The High Court dismissed his case. It said Nichol had approached the wrong forum - he should have taken his case to the appeal board of the FSB.

However, encouraged by the Cape High Court judgment, Nichol arranged for the pensioners and members of the Sage Schachat Pension Fund to elect trustees. Nichol was elected chairman of the board of trustees on May 24 this year.

The member-trustees wrote to Sage Life asking the company to nominate its trustees to the board and to appoint an actuary, in terms of Murphy's November 2001 ruling.

Sage Life rejected the member-trustees' requests, and so, once again, they turned to the adjudicator.

On June 16 this year, Nichol, in his capacity as chairman of the Sage Schachat Pension Fund's board of trustees, asked Vuyani Ngalwana (who took over as Pension Funds Adjudicator from Murphy in March this year) for urgent assistance in appointing an actuary.

Adjudicator dismisses complaint

Ngalwana dismissed the members' complaint on the grounds that Nichol, in his capacity as chairman of the board, had no legal standing to bring a case, because the Sage Schachat Pension Fund no longer existed as the Pension Funds Registrar had approved the merger.

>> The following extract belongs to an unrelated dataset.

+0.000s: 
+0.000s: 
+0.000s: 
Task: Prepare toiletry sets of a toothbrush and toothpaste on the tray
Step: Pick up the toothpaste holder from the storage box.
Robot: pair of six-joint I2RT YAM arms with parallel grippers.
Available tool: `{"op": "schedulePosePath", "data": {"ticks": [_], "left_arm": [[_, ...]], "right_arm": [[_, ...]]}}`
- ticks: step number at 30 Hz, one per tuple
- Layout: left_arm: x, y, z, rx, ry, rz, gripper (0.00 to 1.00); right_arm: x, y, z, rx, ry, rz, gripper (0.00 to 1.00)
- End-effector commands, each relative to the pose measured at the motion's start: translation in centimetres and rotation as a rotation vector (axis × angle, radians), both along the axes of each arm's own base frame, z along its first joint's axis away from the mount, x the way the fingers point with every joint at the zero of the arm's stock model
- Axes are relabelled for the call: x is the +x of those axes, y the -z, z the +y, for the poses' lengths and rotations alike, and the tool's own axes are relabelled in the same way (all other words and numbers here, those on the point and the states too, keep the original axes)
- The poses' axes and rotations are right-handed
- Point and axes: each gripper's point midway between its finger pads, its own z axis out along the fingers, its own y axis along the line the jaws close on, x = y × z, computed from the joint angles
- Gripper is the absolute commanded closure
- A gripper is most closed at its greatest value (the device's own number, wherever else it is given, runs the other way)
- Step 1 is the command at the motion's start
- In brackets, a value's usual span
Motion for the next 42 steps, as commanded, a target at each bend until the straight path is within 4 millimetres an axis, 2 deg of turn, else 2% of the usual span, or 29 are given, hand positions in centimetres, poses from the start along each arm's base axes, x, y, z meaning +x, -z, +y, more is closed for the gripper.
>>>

So, the election of member-trustees of the "so-called" Sage Schachat Pension Fund was a futile exercise, he said.

"It is unfortunate that the judicial ire in the Cape High Court appears to be been directed at the registrar for approving the amalgamation retrospectively after Murphy had found it illegal, whereas the real culprits were the funds and Sage Life," he said.

Referring to the amalgamation of the funds that took place before approval was granted by the registrar, Ngalwana reiterated Murphy's concerns about "the legal self-help that appear(ed) to have taken root in the pensions industry".

"Sage Life and the trustees had the temerity to simply ignore the law and act as if it was not there," he said.

Ngalwana said it is "a pity" that the penalty for an administrator that manages a fund according to rules that have not been approved the registrar is a "paltry" R2 000 fine. "The administrator should be made to pay a commensurately heavy penalty for flouting the law," he said.

All three pension funds were administered by Sage Life.